But it never reaches that point. Instead a sudden, inexplicable deluge of cold bolts through every nerve of Akihito’s body, embedding itself bone deep, making him frolic and gasp with deep, scraping inhales as though his tongue is going to slip down the back of his throat and choke him. He thrashes against Asami’s chest and doesn't realise he's beating the hell out of him until Asami wraps his arms around his flailing body and holds him together, uttering with surprise, “What's the matter? Oi, what’s this all of a sudden?”

It cuts through the barrage of cold and Akihito cradles his head, clinging to Asami and dry heaving. It was no ordinary chill he felt, invading him so privately at his most intimate time with Asami. Whatever it was had access to all of his vulnerabilities and extremities, and Akihito’s left visibly shaken by it. Raped by it.

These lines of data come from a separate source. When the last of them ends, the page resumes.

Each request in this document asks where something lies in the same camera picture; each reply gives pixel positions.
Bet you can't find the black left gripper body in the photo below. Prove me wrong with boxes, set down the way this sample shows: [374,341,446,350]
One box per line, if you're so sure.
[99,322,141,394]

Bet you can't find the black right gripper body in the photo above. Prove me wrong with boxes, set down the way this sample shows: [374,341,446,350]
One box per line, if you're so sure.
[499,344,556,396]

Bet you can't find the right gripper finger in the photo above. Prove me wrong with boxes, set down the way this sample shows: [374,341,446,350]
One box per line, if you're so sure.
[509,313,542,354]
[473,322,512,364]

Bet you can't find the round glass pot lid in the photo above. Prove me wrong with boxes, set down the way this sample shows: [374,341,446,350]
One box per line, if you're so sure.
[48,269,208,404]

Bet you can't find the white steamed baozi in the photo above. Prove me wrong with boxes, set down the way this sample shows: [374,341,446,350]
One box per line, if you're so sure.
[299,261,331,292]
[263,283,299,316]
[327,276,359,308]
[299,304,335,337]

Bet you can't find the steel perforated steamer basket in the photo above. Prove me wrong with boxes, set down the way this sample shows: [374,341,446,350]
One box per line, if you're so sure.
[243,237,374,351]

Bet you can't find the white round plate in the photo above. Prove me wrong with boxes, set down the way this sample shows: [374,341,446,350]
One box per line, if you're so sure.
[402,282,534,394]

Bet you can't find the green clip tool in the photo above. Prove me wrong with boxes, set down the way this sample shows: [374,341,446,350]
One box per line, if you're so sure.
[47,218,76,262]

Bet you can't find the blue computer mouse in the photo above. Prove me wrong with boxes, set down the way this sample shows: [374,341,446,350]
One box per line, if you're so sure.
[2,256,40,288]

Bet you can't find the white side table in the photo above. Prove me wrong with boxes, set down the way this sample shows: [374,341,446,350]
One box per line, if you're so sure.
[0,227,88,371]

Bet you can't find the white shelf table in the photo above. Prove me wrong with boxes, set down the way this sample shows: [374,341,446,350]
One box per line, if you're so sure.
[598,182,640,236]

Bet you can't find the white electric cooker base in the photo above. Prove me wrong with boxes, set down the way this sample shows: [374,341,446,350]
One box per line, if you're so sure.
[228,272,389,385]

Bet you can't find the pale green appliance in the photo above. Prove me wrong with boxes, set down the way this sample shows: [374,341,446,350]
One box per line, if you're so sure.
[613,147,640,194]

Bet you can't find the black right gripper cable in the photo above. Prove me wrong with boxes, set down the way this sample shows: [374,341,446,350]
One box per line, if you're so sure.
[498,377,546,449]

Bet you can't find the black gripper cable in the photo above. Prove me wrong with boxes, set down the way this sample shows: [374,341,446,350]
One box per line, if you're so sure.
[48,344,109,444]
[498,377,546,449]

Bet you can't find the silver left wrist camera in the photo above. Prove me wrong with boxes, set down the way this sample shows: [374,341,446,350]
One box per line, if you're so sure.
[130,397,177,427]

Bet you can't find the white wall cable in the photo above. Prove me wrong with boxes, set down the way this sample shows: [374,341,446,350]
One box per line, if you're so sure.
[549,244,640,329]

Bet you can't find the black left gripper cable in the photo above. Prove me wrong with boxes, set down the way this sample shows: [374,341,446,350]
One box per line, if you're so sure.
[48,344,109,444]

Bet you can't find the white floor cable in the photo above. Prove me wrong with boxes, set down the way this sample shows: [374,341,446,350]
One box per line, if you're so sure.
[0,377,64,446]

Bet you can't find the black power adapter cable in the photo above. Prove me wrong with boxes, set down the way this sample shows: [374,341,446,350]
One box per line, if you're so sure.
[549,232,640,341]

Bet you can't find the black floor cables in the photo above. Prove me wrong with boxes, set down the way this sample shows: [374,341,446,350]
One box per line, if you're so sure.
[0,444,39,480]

“What happened to you, Akihito? Look at me.” Asami tips his head to make determinations from Akihito’s fear stricken expression, and the panic is set in his pupils, blown black almost to the edge of his irises.

Akihito swallows thickly and rasps. “I—I don’t know, I was so cold...I...Asami...”

Asami touches his palm against Akihito’s forehead and he feels no hotter or colder than the temperature of the water, the steam is still rising from his body. The cold must have been a phantom response, or the effects of anxiety. He’s never seen a reaction from Akihito quite like this before, but he cards his fingers through Akihito's wet hair and places a kiss to his crown, allowing him to regain himself for as long as he needs.

✣

The incident runs its course by about twenty-five minutes past five, when dinner is prepared and served. They dine on the ornate black lacquered dining table amongst Asami’s plentiful menu of pickled and sauced vegetables, cured sashimi, salmon rolls and temaki, and a stove in the middle of the table simmering a flavourful broth which the most expensive beef in all of Japan is dipped in. There’s enough food here to feed all the upper crusts of society.

Akihito's face is warmed by the sweet alcoholic effect of the sake. The more he sips, the more conversational he gets and the more his internal monologue slips through his mouth.

“I really believe it now when they say that the way to a man’s heart is through his stomach.” Akihito smiles and picks up a sliced vegetable to dip it in the broth but it inelegantly falls off his chopsticks before it gets there. Asami picks it up for him and their chopstick exchange accompanied with the rattles of Akihito’s laughter spills through the quiet, initial silence.

“Are you confusing your love of food for genuine _love_ , Akihito? I’m interested to know.”

“What if I legitimately have a love for food? In this country, if a man can marry his pillowcase, then I can marry sushi or any other food I desire.”

Asami scoffs and says, outright, “I won't even dignify that with a response.”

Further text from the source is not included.